Pytanie zapewne z kategorii banalnych, ale nie mogę na szybko doszukać się odpowiedzi, a nie jestem pewien, czy w tym przypadku powinienem trzymać się przyzwyczajeń z mikrokontrolerów, czy jednak nie.
Jak wiadomo jedną z najważniejszych zasad przy programowaniu na MCU jest jak najszybsze wychodzenie z funkcji obsługującej przerwanie - jeśli trzeba wykonać dłuższą partię kodu albo coś przeczekać, ustawia się flagę i robi to w pętli głównej programu.
Czy ta zasada ciągle obowiązuje na Raspberry Pi? Mam kawałek kodu, który ma m.in. sprawdzać stan kilku przycisków i obsługiwać enkoder obrotowy. Po wykryciu naciśnięcia przycisku albo przekręcenia pokrętła zajdzie konieczność wysłania polecenia do zewnętrznego procesu, za pośrednictwem potoku nazwanego albo gniazda uniksowego. Mogę sobie pozwolić na umieszczenie tych operacji w kodzie obsługi przerwania? Jądro sobie poradzi z taką sytuacją, czy będę miał do czynienia z blokadą, jak na mikrokontrolerze?

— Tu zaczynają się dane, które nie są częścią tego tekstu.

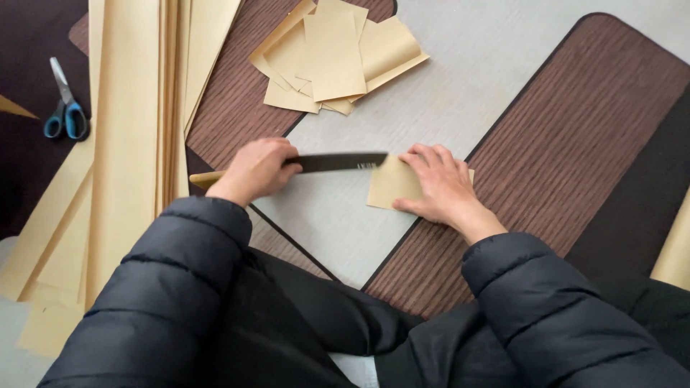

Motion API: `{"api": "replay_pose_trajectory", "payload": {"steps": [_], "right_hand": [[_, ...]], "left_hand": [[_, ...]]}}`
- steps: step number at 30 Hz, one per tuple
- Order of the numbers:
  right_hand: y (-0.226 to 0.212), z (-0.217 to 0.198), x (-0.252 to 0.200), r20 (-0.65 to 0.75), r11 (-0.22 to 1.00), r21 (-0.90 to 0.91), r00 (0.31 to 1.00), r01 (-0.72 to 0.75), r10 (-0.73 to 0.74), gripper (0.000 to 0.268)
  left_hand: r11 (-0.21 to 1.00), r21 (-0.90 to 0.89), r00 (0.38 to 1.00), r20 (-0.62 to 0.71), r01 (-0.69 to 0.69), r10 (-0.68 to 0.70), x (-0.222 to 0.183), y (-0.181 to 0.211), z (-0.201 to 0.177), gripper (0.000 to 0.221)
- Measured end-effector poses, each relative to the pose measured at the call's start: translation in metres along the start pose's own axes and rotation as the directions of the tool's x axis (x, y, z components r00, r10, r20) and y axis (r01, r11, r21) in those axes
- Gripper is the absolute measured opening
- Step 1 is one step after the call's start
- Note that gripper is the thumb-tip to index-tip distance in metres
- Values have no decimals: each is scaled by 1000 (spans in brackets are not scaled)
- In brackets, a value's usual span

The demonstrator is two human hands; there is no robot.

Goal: Folding and cutting brown paper strips into smaller pieces for packaging using a knife.

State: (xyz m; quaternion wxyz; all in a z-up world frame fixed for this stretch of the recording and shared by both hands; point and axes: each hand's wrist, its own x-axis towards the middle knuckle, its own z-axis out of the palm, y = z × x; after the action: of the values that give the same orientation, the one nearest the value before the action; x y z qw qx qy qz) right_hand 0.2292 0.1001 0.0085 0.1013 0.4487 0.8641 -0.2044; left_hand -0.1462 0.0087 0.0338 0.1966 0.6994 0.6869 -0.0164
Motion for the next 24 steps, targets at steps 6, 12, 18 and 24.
{"api": "replay_pose_trajectory", "payload": {"steps": [6,12,18,24], "right_hand": [[-3,-3,-3,16,1000,12,1000,-3,3,97],[0,0,-1,7,1000,13,1000,4,-4,98],[2,2,0,8,1000,17,1000,2,-2,98],[0,0,-1,26,1000,24,1000,-10,10,99]], "left_hand": [[997,-19,996,-36,77,-78,22,-11,5,15],[992,-56,991,-67,111,-114,28,-16,7,19],[985,-123,987,-94,119,-131,22,-13,3,18],[970,-196,983,-80,146,-164,9,-3,-4,16]]}}
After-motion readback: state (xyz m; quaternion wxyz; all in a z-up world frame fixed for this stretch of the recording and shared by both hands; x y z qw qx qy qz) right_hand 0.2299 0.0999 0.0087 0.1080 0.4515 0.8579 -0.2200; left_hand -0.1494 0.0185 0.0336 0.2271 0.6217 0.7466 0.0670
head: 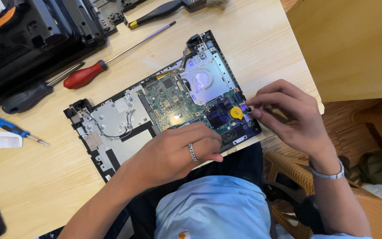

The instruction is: Technician disassembles a laptop, removes the motherboard, and cleans the internal chassis using a brush and small tools.

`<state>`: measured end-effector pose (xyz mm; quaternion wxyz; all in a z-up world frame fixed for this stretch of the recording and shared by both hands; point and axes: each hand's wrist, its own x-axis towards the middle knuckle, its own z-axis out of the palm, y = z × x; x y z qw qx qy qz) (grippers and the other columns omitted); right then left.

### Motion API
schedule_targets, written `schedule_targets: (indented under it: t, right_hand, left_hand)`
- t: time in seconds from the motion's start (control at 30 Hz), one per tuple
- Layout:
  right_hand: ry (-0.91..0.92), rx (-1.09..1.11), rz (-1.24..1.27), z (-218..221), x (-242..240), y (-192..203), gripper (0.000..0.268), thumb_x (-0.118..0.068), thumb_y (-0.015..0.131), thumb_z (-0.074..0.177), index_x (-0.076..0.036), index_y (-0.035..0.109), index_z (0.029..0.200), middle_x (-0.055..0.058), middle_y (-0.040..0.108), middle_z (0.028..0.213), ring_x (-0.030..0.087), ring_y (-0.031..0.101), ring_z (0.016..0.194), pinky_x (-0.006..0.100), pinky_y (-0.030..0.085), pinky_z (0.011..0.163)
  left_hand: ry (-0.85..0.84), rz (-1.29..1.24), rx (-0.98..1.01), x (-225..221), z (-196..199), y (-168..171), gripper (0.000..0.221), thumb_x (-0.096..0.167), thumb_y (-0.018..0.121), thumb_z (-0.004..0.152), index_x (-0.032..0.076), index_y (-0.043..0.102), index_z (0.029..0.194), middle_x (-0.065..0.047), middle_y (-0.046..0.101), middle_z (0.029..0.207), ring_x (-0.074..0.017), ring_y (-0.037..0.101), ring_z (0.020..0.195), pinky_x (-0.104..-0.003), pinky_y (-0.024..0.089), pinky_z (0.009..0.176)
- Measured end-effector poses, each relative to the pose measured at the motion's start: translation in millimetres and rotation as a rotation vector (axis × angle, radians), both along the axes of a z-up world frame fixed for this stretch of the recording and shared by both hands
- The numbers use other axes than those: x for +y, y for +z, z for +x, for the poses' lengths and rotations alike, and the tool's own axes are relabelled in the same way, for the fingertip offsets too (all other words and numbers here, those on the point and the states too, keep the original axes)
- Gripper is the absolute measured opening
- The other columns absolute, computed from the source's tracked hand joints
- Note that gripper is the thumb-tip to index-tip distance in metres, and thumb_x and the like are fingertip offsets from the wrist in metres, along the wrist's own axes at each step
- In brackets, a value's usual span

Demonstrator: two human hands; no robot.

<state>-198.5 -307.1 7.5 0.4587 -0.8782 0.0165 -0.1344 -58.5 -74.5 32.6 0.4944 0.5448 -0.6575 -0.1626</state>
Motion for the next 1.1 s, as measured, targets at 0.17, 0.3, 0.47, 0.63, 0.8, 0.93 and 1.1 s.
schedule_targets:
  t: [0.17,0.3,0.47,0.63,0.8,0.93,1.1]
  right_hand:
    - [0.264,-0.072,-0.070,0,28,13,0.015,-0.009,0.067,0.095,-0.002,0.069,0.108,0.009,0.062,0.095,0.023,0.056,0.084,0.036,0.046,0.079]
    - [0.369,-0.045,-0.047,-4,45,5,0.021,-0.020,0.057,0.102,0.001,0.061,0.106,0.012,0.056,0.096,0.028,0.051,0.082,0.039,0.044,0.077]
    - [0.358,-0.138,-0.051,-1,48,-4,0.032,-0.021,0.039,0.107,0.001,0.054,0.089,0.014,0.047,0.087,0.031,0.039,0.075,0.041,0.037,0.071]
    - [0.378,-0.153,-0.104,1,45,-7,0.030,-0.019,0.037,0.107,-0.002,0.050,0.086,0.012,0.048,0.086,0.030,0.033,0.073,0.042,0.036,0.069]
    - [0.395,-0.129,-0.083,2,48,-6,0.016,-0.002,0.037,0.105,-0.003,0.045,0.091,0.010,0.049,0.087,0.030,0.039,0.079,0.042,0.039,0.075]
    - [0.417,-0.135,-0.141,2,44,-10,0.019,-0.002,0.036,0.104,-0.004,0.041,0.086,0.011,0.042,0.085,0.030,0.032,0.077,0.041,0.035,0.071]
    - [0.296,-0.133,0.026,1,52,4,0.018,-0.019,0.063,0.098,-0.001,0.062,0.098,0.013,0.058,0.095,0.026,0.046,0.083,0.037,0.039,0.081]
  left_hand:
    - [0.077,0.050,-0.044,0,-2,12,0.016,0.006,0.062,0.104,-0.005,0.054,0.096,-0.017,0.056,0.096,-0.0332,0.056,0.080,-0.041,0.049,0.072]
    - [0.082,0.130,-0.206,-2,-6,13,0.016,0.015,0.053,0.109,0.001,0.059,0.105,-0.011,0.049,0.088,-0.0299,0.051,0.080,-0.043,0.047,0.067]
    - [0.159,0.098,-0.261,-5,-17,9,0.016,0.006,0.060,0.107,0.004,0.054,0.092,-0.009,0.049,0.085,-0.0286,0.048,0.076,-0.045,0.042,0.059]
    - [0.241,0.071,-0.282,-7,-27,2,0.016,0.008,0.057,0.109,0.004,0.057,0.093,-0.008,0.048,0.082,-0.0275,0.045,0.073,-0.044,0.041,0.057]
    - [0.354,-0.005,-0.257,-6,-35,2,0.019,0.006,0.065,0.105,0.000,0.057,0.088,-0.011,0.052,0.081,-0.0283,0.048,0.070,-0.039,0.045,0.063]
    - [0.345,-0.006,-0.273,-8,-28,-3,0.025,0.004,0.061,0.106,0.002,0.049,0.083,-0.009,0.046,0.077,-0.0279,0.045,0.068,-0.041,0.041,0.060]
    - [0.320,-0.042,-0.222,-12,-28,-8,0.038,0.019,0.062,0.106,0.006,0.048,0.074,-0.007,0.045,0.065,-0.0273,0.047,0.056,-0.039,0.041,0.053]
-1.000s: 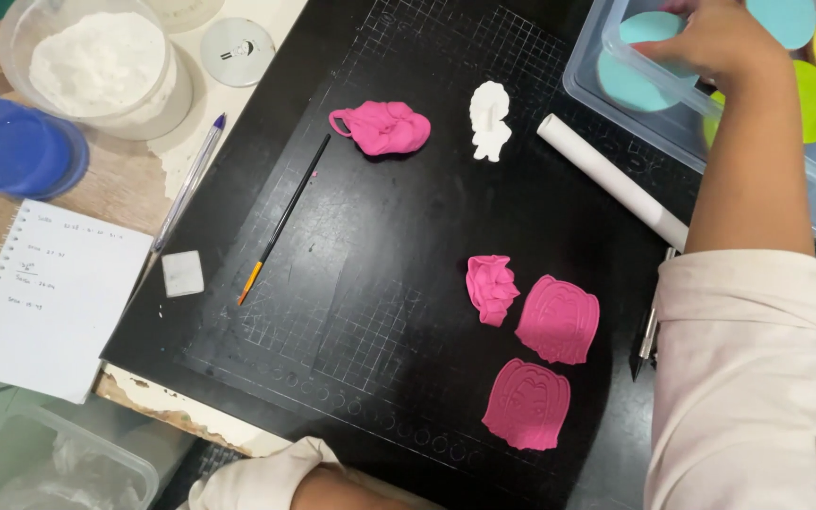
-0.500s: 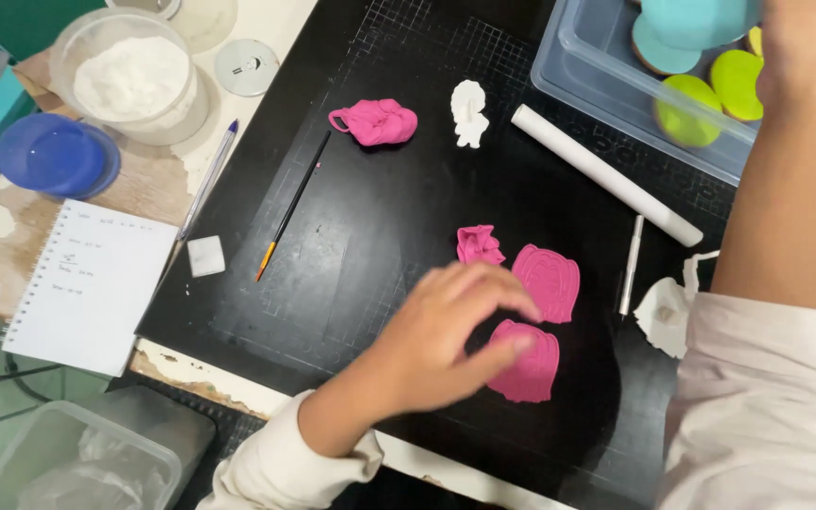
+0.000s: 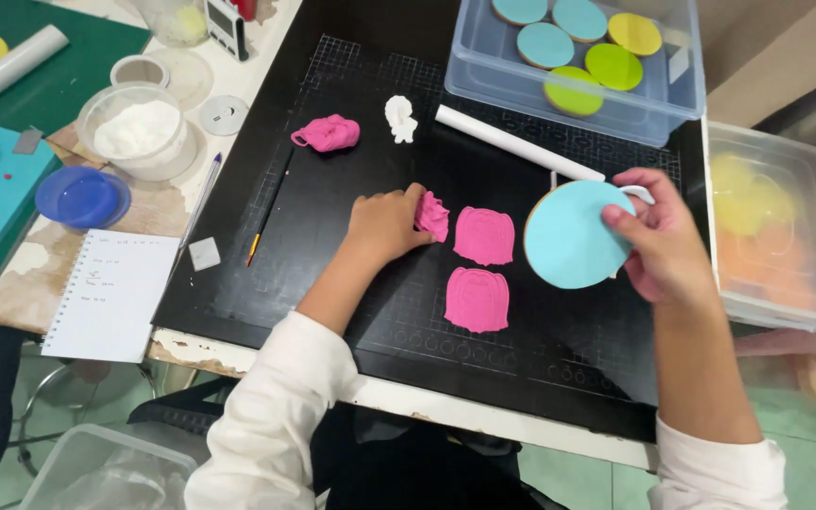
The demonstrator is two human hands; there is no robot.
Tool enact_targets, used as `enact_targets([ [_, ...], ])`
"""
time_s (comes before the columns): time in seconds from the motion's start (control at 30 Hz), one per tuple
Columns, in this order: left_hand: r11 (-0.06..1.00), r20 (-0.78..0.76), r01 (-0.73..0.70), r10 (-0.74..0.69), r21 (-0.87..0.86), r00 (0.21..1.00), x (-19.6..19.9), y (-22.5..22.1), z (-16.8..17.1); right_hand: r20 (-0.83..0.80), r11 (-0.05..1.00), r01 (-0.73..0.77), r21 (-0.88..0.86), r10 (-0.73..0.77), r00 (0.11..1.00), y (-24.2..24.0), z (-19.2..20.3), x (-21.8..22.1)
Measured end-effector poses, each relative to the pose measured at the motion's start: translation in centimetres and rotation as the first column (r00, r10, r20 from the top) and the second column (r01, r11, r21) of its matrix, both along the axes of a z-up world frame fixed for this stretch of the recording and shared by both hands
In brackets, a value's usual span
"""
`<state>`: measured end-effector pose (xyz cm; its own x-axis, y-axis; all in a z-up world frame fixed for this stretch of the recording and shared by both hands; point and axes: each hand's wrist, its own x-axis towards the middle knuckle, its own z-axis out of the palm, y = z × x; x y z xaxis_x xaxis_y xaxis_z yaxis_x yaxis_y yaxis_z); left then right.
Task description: Trimming and assembling decorative fondant pieces onto a circular base to create a character design.
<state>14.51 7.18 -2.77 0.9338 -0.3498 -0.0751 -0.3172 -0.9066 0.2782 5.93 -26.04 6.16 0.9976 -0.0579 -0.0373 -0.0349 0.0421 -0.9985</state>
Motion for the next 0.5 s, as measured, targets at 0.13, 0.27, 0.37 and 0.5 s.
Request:
enact_targets([
  [0.13,0.992,-0.206,-0.025,-0.001,-0.122,0.978,-0.8,0.2,6.0,-0.022,0.997,0.001,0.083,0.001,1.000,2.0,-3.3,-1.7],
  [0.27,0.968,-0.116,-0.101,0.076,-0.231,0.990,3.0,0.0,3.7,-0.156,0.989,-0.073,0.127,0.093,0.983,5.7,-5.8,-1.7],
  [0.37,0.943,-0.018,-0.174,0.176,-0.284,0.984,5.2,0.1,2.2,-0.152,0.979,-0.168,0.111,0.184,0.971,9.5,-7.1,-0.9],
  [0.5,0.846,-0.122,-0.270,0.241,-0.460,0.963,5.9,1.1,2.0,-0.086,0.952,-0.307,0.008,0.307,0.948,13.3,-9.5,1.5],
])
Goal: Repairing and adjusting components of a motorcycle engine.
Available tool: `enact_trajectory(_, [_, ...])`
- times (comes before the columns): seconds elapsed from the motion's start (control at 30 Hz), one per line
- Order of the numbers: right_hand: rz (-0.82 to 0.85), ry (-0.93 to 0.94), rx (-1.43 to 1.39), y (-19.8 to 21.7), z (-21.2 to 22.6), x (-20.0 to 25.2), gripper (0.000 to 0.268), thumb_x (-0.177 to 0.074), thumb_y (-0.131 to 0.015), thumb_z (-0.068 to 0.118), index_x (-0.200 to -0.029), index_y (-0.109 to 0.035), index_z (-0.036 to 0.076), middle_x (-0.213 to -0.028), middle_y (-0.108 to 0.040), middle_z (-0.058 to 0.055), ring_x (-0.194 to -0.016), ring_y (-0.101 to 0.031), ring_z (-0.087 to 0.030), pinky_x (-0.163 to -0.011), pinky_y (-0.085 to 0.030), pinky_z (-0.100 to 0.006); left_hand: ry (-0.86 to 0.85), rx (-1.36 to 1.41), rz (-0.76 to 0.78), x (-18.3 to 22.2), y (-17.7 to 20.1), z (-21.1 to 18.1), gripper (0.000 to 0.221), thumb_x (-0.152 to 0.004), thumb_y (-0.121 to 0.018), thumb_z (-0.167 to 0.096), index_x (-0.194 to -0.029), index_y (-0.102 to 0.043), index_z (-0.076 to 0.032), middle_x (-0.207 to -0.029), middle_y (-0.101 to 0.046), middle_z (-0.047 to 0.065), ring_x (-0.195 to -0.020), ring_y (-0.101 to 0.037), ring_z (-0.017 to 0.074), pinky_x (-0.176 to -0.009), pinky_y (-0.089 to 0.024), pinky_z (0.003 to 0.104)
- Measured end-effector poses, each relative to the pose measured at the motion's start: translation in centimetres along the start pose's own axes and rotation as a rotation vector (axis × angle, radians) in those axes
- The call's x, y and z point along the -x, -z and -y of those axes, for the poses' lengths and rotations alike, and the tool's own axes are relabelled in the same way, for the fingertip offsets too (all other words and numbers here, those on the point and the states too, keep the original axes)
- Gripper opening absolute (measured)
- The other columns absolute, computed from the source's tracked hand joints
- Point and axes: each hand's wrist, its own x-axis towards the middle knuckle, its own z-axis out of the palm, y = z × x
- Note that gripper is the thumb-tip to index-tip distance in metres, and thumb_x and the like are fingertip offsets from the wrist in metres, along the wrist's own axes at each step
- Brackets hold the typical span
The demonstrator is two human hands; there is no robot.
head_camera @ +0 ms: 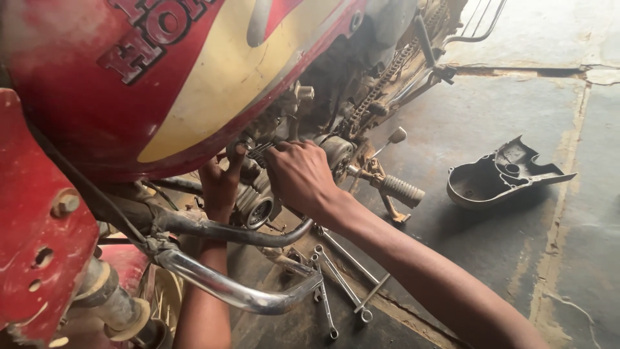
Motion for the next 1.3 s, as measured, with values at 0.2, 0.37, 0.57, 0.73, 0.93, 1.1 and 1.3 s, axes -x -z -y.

Jeśli takie rozwiązanie jest niedopuszczalne, w jaki sposób mogę wybudzić pętle główną uśpioną poleceniem sleep()? Bo z tego co widzę, nie dzieje się to automatycznie po wyjściu z przerwania. Mógłbym co prawda usypiać program na krótko i periodycznie sprawdzać stan flag, aby użytkownik nie zauważył opóźnień. Jednak trochę szkoda cykli procesora, jeśli da się to zrobić lepiej.